This was the first but the most famous trial among them was the three-sedition trial of Bal Gangadhar Tilak. His speeches have been deemed to have provoked violent behaviour of others. This was popularly known as Bal Gangadhar Tilak case (1897). This was the first case in which sedition was defined and applied. Tilak spoke against Indian civil services officer Rand who was the plague Commissioner in Pune. His plague control methods were considered to be tyrannical by many. Tilak’s revolutionary speeches inspired many to spread violence against British, which resulted in the death of two British officers. The court defined disaffection as the absence of affection. Therefore, it means “hatred, enmity, dislike, hostility, contempt and every kind of ill-will to the Government”. The court further added that no man should excite or attempts excite this kind of affection; he should not make or attempt to make any one feel any kind of enmity towards the Government. The court then convicted Tilak for sedition and convicted him 18 months to imprisonment. However, he later received bail in 1898.[13]

In Emperor v Mohandas Karamchand Gandhi being the Editor and Shankarlal Ghelabhai Sankar being the publisher and the printer were charged under Section 123A for bringing or attempting to bring into hatred or contempt or exciting or attempting to excite disaffection towards His Majesty’s government established by law in British India. This seditious act was done through writing an article called “Tampering with Loyalty” (29th September, 1921), “The Puzzle and its Solution” (15th December, 1921 and “Shaking the Manes” (23rd February 1922) published at Ahmedabad. Gandhi’s powerful speech in court where he pleaded guilty to the charges against him led to a ruling in his favour. He was sentenced to six years of simple imprisonment.[14]

After Independence, the Constitution (First Amendment) Act, 1951 added the term “public order” to Article 19(2), which meant that a citizen’s freedom of speech and expression could be put under legislative restrictions to maintain public order and stability too. Thus, sedition was recognised as a crime. The main objects of this Bill are, accordingly to amend article 19 and insert provisions fully securing the constitutional validity of zamindari abolition laws in general and certain specified State Acts in particular. The opportunity has been taken to propose a few minor amendments to other articles in order to remove difficulties that may arise. Jawaharlal Nehru was of the opinion that anti-sedition law has no place anywhere in free India. Since then, there have been numerous attempts made in cases where the constitutionality of this section has been questioned by numerous courts of law. Thus, the case of Kedar Nath comes into picture.[15]

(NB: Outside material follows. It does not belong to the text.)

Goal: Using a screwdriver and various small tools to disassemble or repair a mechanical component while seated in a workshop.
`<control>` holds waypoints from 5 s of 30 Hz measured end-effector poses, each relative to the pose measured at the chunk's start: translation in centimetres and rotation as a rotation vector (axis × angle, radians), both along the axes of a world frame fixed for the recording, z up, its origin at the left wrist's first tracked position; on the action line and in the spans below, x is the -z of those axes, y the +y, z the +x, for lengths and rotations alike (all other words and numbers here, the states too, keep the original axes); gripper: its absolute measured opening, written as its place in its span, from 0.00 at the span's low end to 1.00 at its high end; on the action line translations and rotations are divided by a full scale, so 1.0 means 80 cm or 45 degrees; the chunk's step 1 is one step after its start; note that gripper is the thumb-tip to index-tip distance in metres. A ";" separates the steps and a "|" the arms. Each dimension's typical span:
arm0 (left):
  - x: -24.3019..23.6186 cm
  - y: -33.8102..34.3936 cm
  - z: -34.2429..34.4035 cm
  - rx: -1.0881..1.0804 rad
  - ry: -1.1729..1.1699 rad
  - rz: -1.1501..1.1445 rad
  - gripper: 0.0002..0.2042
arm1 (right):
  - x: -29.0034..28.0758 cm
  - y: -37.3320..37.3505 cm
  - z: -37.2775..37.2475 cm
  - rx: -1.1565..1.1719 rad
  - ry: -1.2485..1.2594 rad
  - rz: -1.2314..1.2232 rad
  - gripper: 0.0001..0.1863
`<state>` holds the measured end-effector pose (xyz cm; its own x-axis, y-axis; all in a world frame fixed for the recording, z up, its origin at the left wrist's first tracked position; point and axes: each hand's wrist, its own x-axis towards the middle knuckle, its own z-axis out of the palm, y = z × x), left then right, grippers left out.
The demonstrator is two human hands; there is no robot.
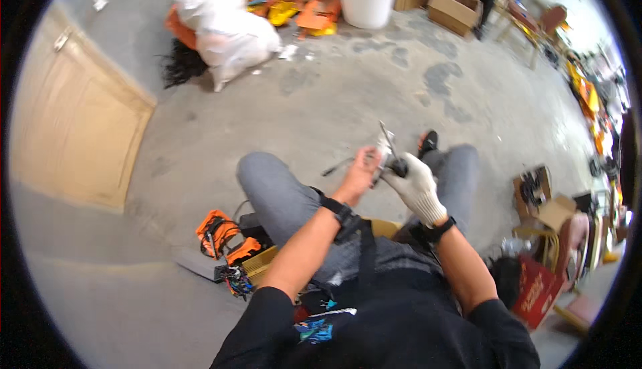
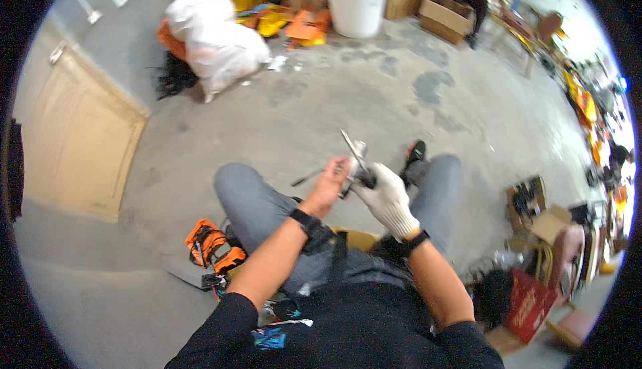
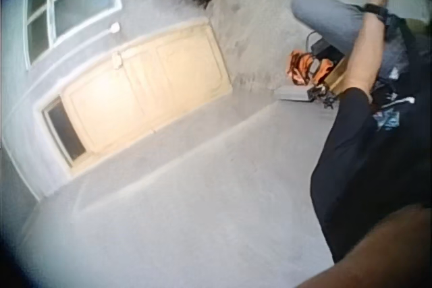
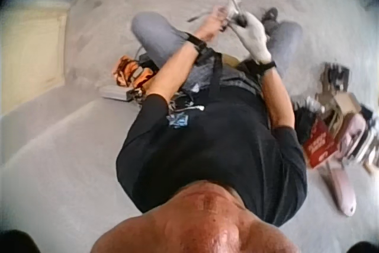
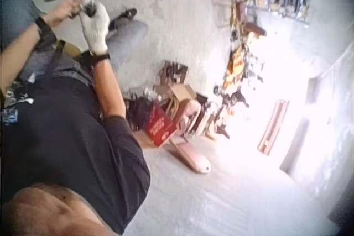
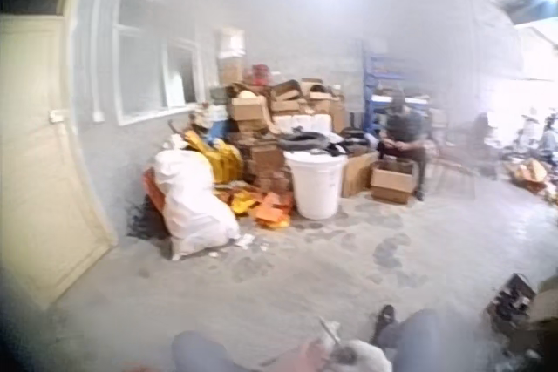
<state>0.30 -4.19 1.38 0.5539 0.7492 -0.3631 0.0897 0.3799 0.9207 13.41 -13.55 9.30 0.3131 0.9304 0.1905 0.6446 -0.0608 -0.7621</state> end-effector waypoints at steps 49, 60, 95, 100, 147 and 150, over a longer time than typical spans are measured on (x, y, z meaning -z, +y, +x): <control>0.026 -0.006 0.034 0.082 -0.035 0.112 0.26 | 0.031 0.001 0.006 0.101 0.569 -0.256 0.10; 0.007 -0.007 0.025 0.162 -0.013 0.086 0.28 | 0.040 0.003 0.018 0.047 0.649 -0.238 0.10; 0.013 -0.008 0.029 0.166 -0.154 0.287 0.26 | 0.037 -0.004 0.019 0.047 0.670 -0.216 0.09; 0.034 -0.005 0.037 0.126 -0.120 0.328 0.26 | 0.061 0.000 0.022 0.039 0.175 0.054 0.08; 0.017 -0.008 0.033 0.129 -0.127 0.211 0.29 | 0.038 -0.008 0.009 0.027 0.439 -0.093 0.04; 0.015 -0.010 0.034 0.110 -0.147 0.247 0.30 | 0.015 -0.011 -0.003 0.095 0.639 -0.197 0.05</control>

The appellant was charged with sedition for certain speeches that he had delivered. In his speeches, he called officials of the CID “dogs”, and members of the Government “Congress goondas”, whose election was a mistake by the people. He encouraged the audience to strike against the then Government and drive them out like the British. For this, he was convicted under Section 124A by a Magistrate’s court in the state of Bihar. He appealed to the Patna High Court but his conviction was sustained. He then obtained special leave to appeal to the Supreme Court, where his main argument was that the restrictions imposed by Section 124A on the ‘Freedom of Speech and Expression’ of a person were beyond the ambit of the legislative power as given by Article 19(2). The Supreme Court noted that Article 19(2) of the Constitution, which imposes certain restrictions on the ‘Freedom of Speech and Expression’, was amended in 1951 to include public order. This means that any comment by a person which threatens to disturb public order or the security of the state is a crime against society and cannot be allowed. This is what sedition does. The court said that sedition has been ruled as a crime to prevent the subversion of the Government by inciting contempt or hatred towards it, which can rock the very stability of the society. It, however, clarified that a citizen is allowed to criticise the Government so long as he does not intend to cause public disorder or violence. Hence, essentially, it sided with the ruling given in the previously mentioned case of Niharendu Dutt Majumdar v. King-Emperor (1942). Thus, Explanations 2 and 3 were added to Section 124A.[16]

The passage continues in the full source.